RU2039528C1 - Device for changing lumen of a hollow organ - Google Patents

Abstract

FIELD: medicine. SUBSTANCE: device has a flexible fixing member made of plates with elastic reservoir connected by means of a tube with a leakage proof self-locking chamber containing working medium. The chamber is made of a rigid internal framework, external thick-walled rubber cap and disk base. The disk base has internal duct connecting the chamber cavity with the tube. The plate has at least one through hole on one end and a corresponding projection on the other end to enable their connection. The disk base has also fixing rings. EFFECT: enhanced accuracy in creating reversible stenoses and occlusions of hollow organs. 2 dwg

Description

 The invention relates to medicine, in particular to surgery, and is intended for the implementation of reversible narrowing of the gaps of the hollow internal organs.
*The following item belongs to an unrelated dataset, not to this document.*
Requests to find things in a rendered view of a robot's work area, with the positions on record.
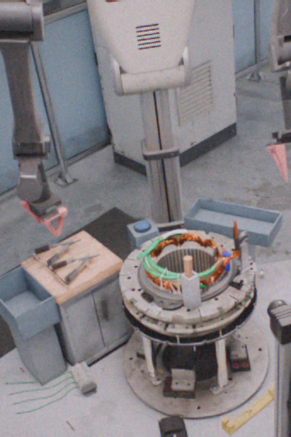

 A device for changing the lumen of a hollow organ, in particular a blood vessel, is fully implantable in the body of the object, based on the influence of the working medium introduced into the container by means of an injection needle and entering through the pipeline into a round inflatable flexible element, which, when inflated, reduces the lumen of the hollow organ. The prototype device contains a flexible locking element in the form of a plate with an element for fastening its ends and an elastic reservoir connected by a tube with a sealed self-locking chamber for the working medium.

 The disadvantage of the prototype is unsuitability for the implementation of reversible non-invasive stenosis of hollow internal organs.

 In the invention, the self-locking chamber is made in the form of a rigid inner hemispherical dome-shaped frame, an outer thick-walled rubber cap and a base disc with an internal channel communicating the chamber cavity with the tube, and additionally introduced fixing rings, while the element for fastening the plate is made in the form of at least one through hole at one of its ends and a reciprocal protrusion in the form of a button on the other.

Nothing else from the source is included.